== Assignment ==
Exactly the lines below from the one with "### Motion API" up to and including the one with "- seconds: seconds" make up the answer, with nothing else added.

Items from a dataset
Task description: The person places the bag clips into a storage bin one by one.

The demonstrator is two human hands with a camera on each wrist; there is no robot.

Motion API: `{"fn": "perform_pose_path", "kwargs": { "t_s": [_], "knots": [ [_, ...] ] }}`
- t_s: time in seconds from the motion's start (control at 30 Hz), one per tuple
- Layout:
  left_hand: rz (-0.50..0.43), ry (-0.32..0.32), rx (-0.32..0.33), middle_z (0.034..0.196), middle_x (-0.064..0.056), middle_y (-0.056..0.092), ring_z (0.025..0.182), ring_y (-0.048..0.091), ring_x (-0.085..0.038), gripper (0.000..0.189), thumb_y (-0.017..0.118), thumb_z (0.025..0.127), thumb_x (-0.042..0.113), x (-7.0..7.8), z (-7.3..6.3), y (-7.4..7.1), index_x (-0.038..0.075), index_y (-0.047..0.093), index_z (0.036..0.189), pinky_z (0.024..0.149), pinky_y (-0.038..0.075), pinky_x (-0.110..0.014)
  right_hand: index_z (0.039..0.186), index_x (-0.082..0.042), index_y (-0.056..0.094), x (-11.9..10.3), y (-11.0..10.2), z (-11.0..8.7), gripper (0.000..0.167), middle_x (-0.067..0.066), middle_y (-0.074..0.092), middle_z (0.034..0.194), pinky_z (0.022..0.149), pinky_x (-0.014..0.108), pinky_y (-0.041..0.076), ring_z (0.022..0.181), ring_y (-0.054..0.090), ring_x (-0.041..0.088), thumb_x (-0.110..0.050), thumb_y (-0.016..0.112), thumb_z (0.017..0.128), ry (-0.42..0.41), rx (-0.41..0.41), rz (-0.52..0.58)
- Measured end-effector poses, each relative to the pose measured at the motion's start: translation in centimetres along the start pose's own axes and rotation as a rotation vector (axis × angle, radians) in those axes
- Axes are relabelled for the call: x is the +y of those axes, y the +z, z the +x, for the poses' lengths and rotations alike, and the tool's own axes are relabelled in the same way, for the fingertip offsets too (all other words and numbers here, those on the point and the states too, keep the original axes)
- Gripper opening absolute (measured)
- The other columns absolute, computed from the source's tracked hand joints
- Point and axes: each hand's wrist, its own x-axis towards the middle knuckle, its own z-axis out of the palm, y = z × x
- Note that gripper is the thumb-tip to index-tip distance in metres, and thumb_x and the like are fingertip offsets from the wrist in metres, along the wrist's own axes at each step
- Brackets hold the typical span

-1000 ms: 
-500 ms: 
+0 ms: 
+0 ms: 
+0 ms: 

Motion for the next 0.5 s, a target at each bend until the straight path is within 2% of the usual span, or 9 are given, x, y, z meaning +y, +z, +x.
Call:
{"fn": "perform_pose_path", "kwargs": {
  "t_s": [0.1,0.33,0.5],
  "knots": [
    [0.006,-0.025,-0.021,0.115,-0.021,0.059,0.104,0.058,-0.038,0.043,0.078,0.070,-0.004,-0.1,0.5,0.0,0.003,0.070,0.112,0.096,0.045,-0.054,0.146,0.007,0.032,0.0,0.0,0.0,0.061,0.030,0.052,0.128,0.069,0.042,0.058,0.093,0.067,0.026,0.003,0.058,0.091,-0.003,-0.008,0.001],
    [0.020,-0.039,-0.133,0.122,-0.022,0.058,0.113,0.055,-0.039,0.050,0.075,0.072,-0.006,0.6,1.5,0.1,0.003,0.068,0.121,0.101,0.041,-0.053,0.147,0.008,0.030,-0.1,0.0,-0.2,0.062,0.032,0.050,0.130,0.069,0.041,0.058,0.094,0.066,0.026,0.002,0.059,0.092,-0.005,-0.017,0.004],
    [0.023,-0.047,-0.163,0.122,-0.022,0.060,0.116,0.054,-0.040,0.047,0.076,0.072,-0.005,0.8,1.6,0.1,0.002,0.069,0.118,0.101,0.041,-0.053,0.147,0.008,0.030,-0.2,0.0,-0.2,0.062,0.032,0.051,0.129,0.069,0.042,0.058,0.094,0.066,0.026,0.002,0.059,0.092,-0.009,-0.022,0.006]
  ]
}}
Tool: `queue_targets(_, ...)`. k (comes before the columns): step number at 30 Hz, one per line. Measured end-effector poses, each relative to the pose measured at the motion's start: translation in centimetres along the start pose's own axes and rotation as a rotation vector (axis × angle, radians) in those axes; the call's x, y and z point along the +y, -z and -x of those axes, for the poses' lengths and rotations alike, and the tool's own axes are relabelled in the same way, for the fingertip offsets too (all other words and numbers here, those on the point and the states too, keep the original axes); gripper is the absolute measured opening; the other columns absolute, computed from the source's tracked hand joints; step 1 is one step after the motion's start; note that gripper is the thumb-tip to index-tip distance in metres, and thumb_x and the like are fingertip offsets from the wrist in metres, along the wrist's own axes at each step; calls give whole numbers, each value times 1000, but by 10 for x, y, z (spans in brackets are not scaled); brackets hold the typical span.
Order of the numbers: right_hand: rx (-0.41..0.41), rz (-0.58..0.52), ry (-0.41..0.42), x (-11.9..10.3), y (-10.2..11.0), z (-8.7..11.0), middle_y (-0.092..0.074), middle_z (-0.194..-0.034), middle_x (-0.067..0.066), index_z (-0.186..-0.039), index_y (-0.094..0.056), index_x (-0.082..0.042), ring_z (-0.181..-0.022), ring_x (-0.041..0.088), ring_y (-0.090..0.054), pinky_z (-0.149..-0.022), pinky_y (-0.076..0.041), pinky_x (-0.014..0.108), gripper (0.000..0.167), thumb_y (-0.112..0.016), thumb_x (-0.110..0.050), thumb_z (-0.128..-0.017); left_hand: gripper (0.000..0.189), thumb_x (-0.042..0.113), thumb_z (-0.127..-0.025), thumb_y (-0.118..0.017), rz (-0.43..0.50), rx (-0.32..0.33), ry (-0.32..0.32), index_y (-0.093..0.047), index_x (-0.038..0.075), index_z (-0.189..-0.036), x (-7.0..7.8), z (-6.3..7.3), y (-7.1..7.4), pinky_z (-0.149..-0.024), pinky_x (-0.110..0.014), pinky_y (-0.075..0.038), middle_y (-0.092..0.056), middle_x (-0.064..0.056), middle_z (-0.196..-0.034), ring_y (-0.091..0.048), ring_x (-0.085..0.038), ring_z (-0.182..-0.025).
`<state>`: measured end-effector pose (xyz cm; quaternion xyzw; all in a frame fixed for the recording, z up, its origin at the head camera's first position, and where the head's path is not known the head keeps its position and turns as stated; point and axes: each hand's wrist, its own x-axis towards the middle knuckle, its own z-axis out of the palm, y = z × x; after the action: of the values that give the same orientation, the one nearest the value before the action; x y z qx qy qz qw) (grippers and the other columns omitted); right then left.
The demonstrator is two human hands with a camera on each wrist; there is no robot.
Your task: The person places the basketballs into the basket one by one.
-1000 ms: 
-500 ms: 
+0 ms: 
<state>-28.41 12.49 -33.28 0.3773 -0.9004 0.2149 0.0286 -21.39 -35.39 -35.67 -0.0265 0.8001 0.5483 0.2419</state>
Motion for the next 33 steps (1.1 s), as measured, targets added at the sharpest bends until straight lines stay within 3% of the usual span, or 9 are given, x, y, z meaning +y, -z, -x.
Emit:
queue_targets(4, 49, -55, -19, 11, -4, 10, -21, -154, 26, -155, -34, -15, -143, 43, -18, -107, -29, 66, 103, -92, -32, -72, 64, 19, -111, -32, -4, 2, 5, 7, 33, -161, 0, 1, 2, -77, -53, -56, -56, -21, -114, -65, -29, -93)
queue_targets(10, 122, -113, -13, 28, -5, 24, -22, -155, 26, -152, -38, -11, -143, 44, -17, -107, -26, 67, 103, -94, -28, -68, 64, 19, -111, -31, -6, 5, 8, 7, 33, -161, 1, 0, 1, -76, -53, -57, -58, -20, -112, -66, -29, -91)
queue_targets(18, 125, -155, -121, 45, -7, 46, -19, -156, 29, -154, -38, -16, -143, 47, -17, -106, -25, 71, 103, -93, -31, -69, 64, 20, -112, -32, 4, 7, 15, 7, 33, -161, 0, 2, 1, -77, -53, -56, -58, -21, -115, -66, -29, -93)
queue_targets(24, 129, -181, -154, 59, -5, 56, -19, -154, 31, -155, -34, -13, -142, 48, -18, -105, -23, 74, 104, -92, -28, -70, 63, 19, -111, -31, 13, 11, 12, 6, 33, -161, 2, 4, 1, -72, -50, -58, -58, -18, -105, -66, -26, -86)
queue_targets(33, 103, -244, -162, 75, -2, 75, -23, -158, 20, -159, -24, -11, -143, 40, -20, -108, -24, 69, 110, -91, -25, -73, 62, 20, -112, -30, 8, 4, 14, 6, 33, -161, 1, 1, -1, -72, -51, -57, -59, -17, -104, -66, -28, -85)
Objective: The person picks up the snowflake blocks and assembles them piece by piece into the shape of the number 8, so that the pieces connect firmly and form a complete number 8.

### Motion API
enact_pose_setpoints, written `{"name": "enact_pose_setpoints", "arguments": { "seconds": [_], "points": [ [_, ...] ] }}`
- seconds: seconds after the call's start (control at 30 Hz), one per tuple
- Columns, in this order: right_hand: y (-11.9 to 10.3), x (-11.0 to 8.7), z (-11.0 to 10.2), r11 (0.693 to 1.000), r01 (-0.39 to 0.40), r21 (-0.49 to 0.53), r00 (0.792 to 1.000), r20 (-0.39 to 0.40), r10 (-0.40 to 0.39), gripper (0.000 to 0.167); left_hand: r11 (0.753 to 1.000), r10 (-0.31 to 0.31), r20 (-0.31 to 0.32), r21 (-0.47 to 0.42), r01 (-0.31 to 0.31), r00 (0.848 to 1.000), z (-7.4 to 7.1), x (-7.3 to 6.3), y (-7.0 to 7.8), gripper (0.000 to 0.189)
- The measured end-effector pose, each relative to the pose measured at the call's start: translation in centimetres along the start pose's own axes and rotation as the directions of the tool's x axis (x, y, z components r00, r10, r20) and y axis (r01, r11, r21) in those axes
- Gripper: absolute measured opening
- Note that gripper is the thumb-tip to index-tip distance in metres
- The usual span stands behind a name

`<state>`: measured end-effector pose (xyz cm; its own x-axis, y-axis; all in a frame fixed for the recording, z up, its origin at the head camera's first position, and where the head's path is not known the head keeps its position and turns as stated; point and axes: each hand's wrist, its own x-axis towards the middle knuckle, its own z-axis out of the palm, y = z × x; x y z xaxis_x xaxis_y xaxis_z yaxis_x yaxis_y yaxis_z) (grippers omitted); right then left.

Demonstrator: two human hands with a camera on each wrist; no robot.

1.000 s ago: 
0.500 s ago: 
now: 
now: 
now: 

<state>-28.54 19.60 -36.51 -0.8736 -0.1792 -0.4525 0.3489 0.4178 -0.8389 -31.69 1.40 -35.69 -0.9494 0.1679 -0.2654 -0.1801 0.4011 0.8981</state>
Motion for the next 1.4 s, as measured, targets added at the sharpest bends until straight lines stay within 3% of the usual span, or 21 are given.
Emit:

== Worked solution ==
### Motion API
enact_pose_setpoints, written `{"name": "enact_pose_setpoints", "arguments": { "seconds": [_], "points": [ [_, ...] ] }}`
- seconds: seconds after the call's start (control at 30 Hz), one per tuple

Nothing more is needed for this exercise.